Brachial and lumbosacral plexus injuries after radiation
Introduction
Introduction Radiotherapy is the best treatment option for breast, neck, testicular and lymphoma, and it is also the most likely to cause brachial plexus and lumbosacral injuries after radiation. Radioactive peripheral neuropathy often has a certain period of incubation, usually months to 2 years, and can last for more than 10 years. The disease is usually slow onset, and a few cases can suddenly start on days or months after receiving radiotherapy. Most patients with radiation brachial plexus are first characterized by decreased finger sensation or paresthesia, and some can have both hands and fingers. As the disease progresses, the affected limb pain may gradually appear. A small number of patients have started with sudden movement disorders.
Cause
Cause
(1) Causes of the disease
Radiation therapy is the leading cause of radiation-induced peripheral neuropathy. Other diseases can also be caused by improper protection or accidental exposure to waste radioactive sources.
(two) pathogenesis
The occurrence of radiation-induced peripheral neuropathy is associated with radiation-induced treatment of connective tissue fibrosis around the nerve trunk or nerve plexus. It has been confirmed that after 22 months of high-dose radiation therapy, the autopsy pathological observation showed that there was obvious fibrosis around the brachial plexus. Microscopic examination showed that the proximal nerve of the fibrotic area was relatively intact, and the fibrotic part of the nerve was outside. The membrane is thickened, the myelin is lost, and the nerve fibers are replaced by fibrous connective tissue. The distal median nerve of the fibrotic part also has extensive and obvious demyelination, nerve fiber atrophy, and partial replacement by fibrous tissue. Another patient who received low-dose radiation therapy for 12 months had only mild neurological symptoms in the clinic. Post-mortem autopsy revealed fibrosis only in front of the brachial plexus, and the nerves were almost unaffected, except for two small arms near the forearm of the armpit. The nerves were slightly demyelinated and fibrotic, and the remaining axons and myelin were normal. It can be seen that the dose of radiation therapy and the degree of pathological findings of nerve plexus fibrosis are completely consistent with clinical manifestations.
Examine
an examination
Related inspection
Spinal muscle strength test of toe long flexor muscle strength test
1, the physical examination showed that the motor sensation was abnormal, and the sputum reflex was weakened. The upper brachial plexus and the lower brachial plexus are often involved at the same time. Very few patients involve the phrenic nerve, causing diaphragmatic paralysis.

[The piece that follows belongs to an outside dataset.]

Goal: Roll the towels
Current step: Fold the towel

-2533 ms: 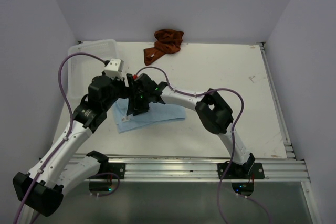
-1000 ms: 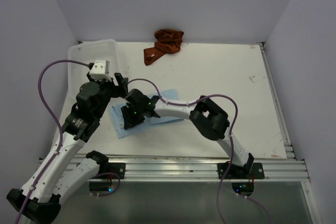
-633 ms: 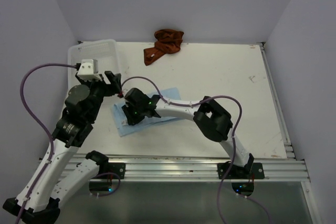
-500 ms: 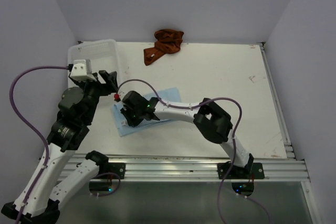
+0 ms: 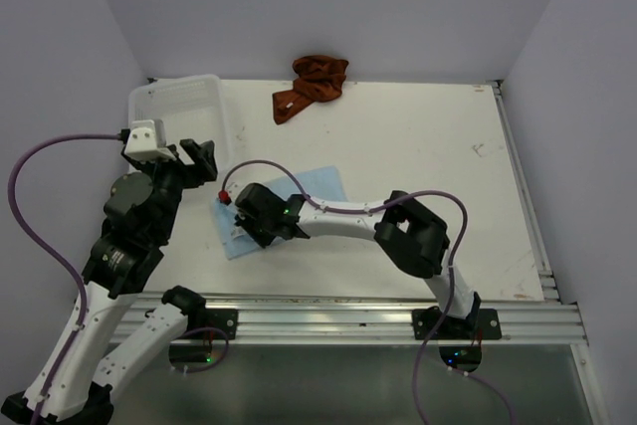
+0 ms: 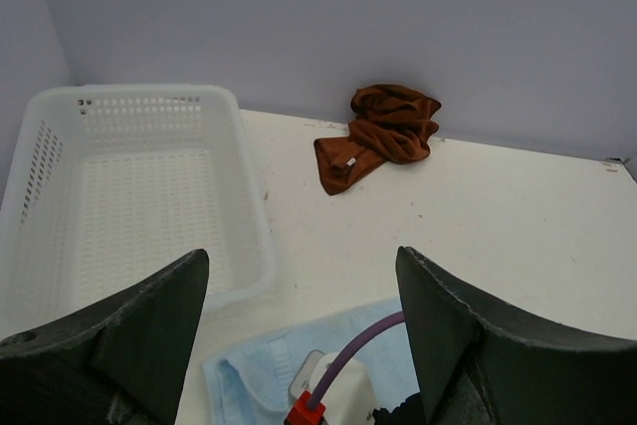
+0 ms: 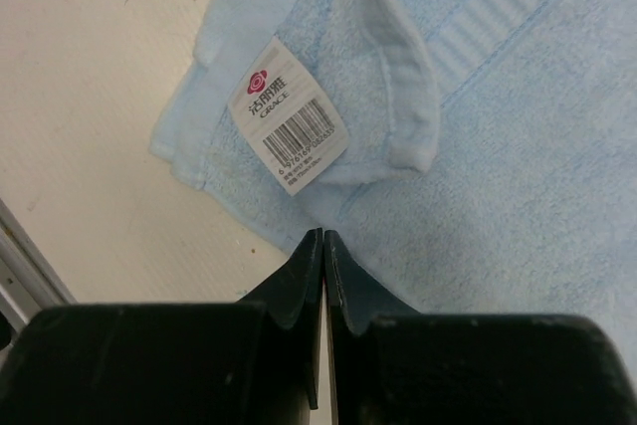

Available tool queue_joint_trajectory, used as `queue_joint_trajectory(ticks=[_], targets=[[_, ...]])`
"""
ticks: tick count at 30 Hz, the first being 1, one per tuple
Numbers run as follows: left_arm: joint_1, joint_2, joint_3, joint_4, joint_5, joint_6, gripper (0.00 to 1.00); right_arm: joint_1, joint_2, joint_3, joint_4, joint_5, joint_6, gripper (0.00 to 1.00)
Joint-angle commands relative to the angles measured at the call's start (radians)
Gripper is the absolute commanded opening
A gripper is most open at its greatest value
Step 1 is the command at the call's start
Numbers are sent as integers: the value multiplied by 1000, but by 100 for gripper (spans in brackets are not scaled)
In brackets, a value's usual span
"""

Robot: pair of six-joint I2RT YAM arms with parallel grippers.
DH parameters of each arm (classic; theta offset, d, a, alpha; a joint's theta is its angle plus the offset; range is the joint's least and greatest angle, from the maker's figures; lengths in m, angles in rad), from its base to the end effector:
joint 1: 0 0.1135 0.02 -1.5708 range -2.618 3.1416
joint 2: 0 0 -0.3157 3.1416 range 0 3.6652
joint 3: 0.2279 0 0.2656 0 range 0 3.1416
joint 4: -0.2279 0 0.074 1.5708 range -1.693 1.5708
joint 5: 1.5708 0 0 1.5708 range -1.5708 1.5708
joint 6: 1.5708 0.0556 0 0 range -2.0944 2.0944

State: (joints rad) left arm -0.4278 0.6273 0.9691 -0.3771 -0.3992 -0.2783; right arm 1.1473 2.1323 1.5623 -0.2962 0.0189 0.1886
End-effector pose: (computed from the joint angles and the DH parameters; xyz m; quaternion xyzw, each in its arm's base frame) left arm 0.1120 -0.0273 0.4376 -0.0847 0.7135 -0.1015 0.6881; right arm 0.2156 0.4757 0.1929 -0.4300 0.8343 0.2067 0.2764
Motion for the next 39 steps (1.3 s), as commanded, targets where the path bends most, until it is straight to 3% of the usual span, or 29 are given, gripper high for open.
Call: queue_joint_trajectory(ticks=[1, 5, 12, 15, 39], targets=[[0, -11, -4, -8, -18, -21, 80, 3, -80, 24, 34, 59, -25, 6], [0, -23, -7, -9, -46, -16, 80, -4, -112, -11, 55, 89, 28, 15], [0, -14, -13, -23, -104, 4, 80, -70, -146, -76, 163, -14, 196, 36], [0, -17, -20, -20, -102, 7, 80, -101, -141, -74, 190, -46, 250, 40], [0, -17, -47, 0, -96, 25, 82, -133, 14, 34, 189, -155, 296, 44]])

2. Neuroelectrophysiological examination showed denervation potential, fibrillation potential and myokymic discharge. Both motor and sensory nerve conduction velocity were slowed down, and motor block was detected between the cervical spinal cord and the clavicle. The somatosensory evoked potential showed N9 disappearing.
Diagnosis
Differential diagnosis
Brachial plexus MRI can identify whether a breast cancer or a neck tumor recurs to invade the nerve or a post-radiation neuropathy. Skull base MRI can identify nasopharyngeal tumor recurrence and radioactive glossopharyngeal nerve injury. King reported 17 patients with glossopharyngeal nerve spasm within 2.5 years after radiotherapy for nasopharyngeal tumors. MRI revealed 14 cases of radiation damage, manifested as extensive fibrosis along the glossopharyngeal nerve pathway, involving the pharyngeal neural tube and carotid sheath . 2 cases were tumor recurrence, and 1 case was tumor recurrence with radioactive injury.